И не важно, что текли слезы, что граф еще не сказал своего последнего слова, способного, как перечеркнуть все мои помыслы, так и стать благословением, я уже стала другой. Не — сильной, не уверенной в себе, не — способной вынести все, что бы мне ни послала Заступница. Просто знающей, на что готова ради тех, кто мне действительно дорог.
— Алексей Степанович... — весьма неаристократично всхлипнув, шевельнулась я.
Невысказанную просьбу он выполнил мгновенно. Отстранился, чуть смущенно посмотрел, как если бы просил простить за излишнюю порывистость, потом перевел взгляд на Ивана, который стоял у меня за спиной.
Обернувшись — граф был в явном замешательстве, увидела, как по лицу его помощника стекает одинокая слеза....
Это было выше моих сил! Двое мужчин... воинов, не раз смотревших в глаза смерти....
Для одного Георгий был едва ли не сыном, для другого....
Какие именно чувства испытывал к моему мужу Иван, мне известно не было, но я не раз слышала, с каким почтением говорил Георгий о бывшем денщике графа Горина.

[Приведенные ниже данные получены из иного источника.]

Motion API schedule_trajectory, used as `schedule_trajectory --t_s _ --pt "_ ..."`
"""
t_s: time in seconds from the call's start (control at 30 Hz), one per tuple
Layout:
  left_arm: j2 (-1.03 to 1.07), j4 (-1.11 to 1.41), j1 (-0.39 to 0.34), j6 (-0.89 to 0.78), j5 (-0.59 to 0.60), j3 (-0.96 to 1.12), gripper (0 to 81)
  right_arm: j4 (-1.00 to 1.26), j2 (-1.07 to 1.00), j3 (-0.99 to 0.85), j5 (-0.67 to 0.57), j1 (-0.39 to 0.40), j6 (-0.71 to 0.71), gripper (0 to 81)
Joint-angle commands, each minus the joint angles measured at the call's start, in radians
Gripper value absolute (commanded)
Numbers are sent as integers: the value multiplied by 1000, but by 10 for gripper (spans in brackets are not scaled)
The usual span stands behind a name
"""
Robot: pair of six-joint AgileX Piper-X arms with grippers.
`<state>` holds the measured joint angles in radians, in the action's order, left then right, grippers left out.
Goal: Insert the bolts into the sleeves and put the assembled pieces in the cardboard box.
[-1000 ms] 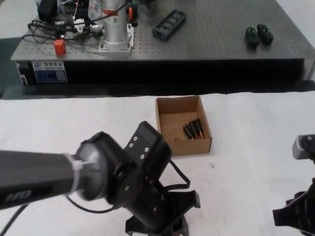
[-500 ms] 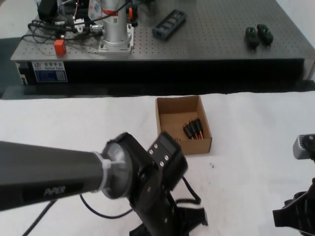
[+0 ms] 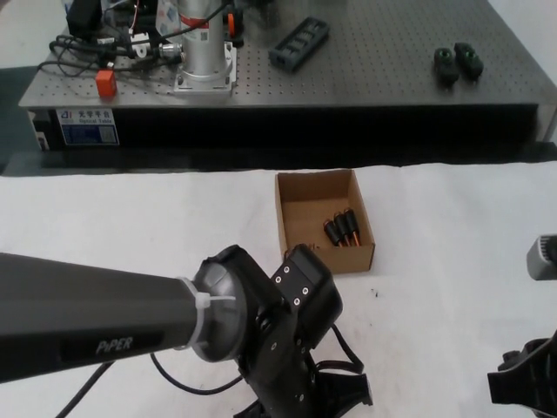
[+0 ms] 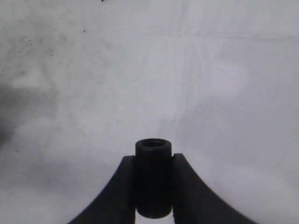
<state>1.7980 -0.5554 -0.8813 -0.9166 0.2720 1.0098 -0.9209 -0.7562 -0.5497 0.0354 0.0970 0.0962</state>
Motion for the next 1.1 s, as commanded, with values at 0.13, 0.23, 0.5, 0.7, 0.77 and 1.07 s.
schedule_trajectory --t_s 0.13,0.23,0.5,0.7,0.77,1.07 --pt "16 10 -3 5 -105 5 170 -27 13 1 -10 -2 14 27" --pt "16 10 -3 5 -109 5 150 -32 25 1 -10 -2 20 27" --pt "0 80 -3 8 -50 6 7 -30 34 1 -29 -2 20 27" --pt "-189 185 5 165 -84 6 7 15 97 1 -259 -2 20 27" --pt "-273 249 11 242 -107 0 7 29 125 1 -353 -2 14 27" --pt "-544 488 82 395 96 -98 7 157 162 1 -833 59 28 27"
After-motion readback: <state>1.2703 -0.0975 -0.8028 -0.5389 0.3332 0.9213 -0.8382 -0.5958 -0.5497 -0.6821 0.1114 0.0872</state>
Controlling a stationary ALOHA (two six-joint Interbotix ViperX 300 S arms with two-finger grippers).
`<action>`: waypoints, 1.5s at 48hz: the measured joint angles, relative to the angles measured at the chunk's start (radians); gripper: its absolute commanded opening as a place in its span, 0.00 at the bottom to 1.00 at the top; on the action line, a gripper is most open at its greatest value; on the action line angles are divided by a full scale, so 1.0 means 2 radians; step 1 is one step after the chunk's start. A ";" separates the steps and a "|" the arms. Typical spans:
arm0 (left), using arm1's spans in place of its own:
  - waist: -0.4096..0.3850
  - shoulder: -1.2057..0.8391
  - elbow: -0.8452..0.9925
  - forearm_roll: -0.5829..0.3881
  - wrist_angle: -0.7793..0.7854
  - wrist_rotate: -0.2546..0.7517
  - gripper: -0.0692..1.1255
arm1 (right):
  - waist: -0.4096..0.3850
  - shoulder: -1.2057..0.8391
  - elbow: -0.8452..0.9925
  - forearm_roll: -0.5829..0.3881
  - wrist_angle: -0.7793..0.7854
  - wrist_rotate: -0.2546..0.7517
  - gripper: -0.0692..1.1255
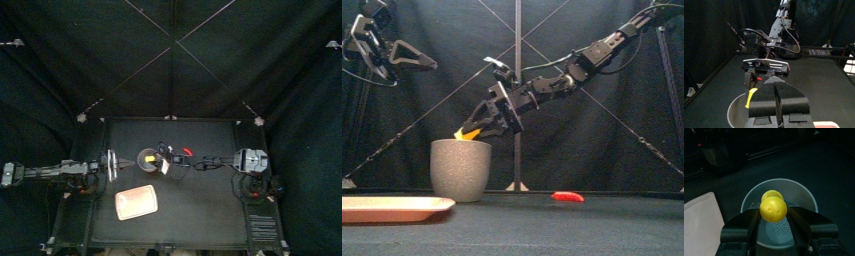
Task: Pick the yellow can then place it in the grey bowl
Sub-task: Drop yellow can in the grey bowl and return to neutral
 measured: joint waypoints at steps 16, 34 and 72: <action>0.004 0.000 0.000 0.008 -0.015 0.000 0.04 | -0.006 0.000 0.000 -0.008 0.000 0.001 0.89; 0.004 0.000 0.008 0.007 -0.015 -0.001 0.04 | -0.010 -0.026 0.031 0.001 -0.006 0.001 0.89; 0.004 -0.001 0.039 -0.005 -0.013 -0.004 0.04 | 0.051 -0.331 0.336 0.034 -0.126 0.000 0.89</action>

— Вы ведь позаботитесь о нашей дочери и Владиславе? — с трудом совладав с голосом, который норовил сорваться на сип, спросила я у Алексея Степановича, пытаясь помочь и себе и им справиться с волнением.
— Я еще ничего не решил, — качнул он головой. Когда я попыталась возразить, вновь повел головой из стороны в сторону: — Дайте мне два дня. Если обстоятельства не изменятся....
Мы оба понимали, что вряд ли это произойдет, но... если ему было так легче....
— Вы позволите мне прочесть письма князя Изверева? — судорожно вздохнув — меня еще слегка колотило от испытанных эмоций, спросила я, посчитав, что эту задержку можно использовать себе на пользу.
Граф и Иван переглянулись....
— Да, — твердо произнес Горин. — Я принесу.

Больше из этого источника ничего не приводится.